Такая давно существовавшая сфера историографии, как история культуры, в корне отличается от «культурной истории».

И не только подходом к самому определению понятия «культура», о чём уже говорилось выше, но и перемещением акцентов в изучении культурного содержания. Высшие достижения человеческой культуры являлись и достижениями верхних слоёв общества. А то, как жили и как перерабатывали свою материальную реальность в культуру, создавая «вторую реальность», огромное большинство человечества – так называемые «простые люди», оставалось за кадром. Именно поэтому сегодня историки заявляют о необходимости изучать народную культуру (popular culture). Использование здесь английского термина вызвано реальной необходимостью подчеркнуть, что акцент в данном случае делается одновременно на понимании культуры как «низовой», «народной», «популярной». Это, безусловно, не означает, что культурные историки не исследуют проявления культуры «верхов». Так, история повседневности, например, изучает и жизненную реальность людей из высших эшелонов власти, аристократии, и рутину крестьян и ремесленников. И всё-таки приоритеты многих культурных историков сегодня лежат в сфере исследования «народной культуры». «Культурных историков» зачастую обвиняют в смешении понятий «история» и «культура», в том, что они изучают «культуру человечества», подводя под неё все проявления его деятельности. Однако подобные обвинения не совсем оправданны. История не может быть «прошлым» сама по себе. Она есть продукт осмысления сегодняшним историческим сознанием людей исторического опыта прошлого. Культура же являет нам «вторую реальность», т. е. ментальные представления, стереотипы поведения и восприятия, модели мышления, символические системы, обычаи, ценности, в которых воспринималась и передавалась людьми прошлого современная им жизнь. Выбор приоритетов определяет и уровни исторических исследований 2.

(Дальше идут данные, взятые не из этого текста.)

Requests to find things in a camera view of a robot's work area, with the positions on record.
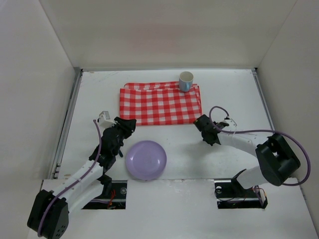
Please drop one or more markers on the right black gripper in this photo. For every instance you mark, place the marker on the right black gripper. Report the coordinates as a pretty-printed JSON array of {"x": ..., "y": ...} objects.
[{"x": 204, "y": 128}]

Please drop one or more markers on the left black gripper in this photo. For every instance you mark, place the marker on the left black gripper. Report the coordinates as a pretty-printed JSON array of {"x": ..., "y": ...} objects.
[{"x": 123, "y": 125}]

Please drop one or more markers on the purple plastic plate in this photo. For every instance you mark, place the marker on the purple plastic plate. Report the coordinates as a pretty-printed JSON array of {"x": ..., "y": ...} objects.
[{"x": 146, "y": 160}]

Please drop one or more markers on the red white checkered cloth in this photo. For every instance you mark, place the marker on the red white checkered cloth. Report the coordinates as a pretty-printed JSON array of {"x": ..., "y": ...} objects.
[{"x": 161, "y": 103}]

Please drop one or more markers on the light blue mug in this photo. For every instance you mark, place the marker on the light blue mug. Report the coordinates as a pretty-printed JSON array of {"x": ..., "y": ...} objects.
[{"x": 185, "y": 81}]

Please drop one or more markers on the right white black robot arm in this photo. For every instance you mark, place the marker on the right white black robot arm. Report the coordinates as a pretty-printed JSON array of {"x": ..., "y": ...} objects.
[{"x": 277, "y": 161}]

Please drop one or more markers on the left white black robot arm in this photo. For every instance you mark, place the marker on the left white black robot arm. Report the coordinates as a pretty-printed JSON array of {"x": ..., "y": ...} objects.
[{"x": 51, "y": 210}]

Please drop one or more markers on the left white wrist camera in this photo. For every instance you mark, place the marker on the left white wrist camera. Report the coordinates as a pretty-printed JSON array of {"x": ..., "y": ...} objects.
[{"x": 104, "y": 119}]

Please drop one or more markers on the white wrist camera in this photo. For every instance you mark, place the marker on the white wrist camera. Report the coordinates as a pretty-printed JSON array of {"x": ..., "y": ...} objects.
[
  {"x": 228, "y": 124},
  {"x": 104, "y": 119}
]

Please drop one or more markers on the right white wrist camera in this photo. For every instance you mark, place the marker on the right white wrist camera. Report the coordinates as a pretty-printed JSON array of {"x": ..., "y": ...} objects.
[{"x": 228, "y": 124}]

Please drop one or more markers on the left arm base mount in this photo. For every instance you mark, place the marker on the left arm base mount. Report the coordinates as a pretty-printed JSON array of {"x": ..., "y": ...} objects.
[{"x": 113, "y": 196}]

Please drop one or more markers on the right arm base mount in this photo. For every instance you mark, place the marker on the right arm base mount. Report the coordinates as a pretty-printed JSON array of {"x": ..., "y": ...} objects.
[{"x": 230, "y": 195}]

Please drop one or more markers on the left aluminium table rail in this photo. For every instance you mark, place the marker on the left aluminium table rail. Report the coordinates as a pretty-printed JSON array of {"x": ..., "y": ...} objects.
[{"x": 58, "y": 154}]

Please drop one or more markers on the aluminium table rail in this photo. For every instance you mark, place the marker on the aluminium table rail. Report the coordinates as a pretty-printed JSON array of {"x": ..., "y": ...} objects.
[
  {"x": 58, "y": 154},
  {"x": 255, "y": 75}
]

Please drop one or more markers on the right aluminium table rail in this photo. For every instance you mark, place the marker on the right aluminium table rail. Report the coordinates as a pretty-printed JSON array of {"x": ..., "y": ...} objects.
[{"x": 255, "y": 75}]

Аргументом в пользу культурологического подхода являются слова Шарля Сеньобоса:

«Людские дела, составляющие предмет социальной науки, могут быть поняты лишь посредством сознательной мозговой деятельности. Таким образом, мы неизбежно приходим к мозговой (т. е. психологической) интерпретации социальных фактов. Огюст Конт надеялся избежать этого, строя социологию на наблюдении внешних фактов; но эти внешние факты суть не что иное, как продукт внутренних состояний; изучать их изолированно, без знания тех психологических состояний, которыми они мотивированы, – все равно, что хотеть понять движения танцора, не слыша музыку, под которую он танцует» 1.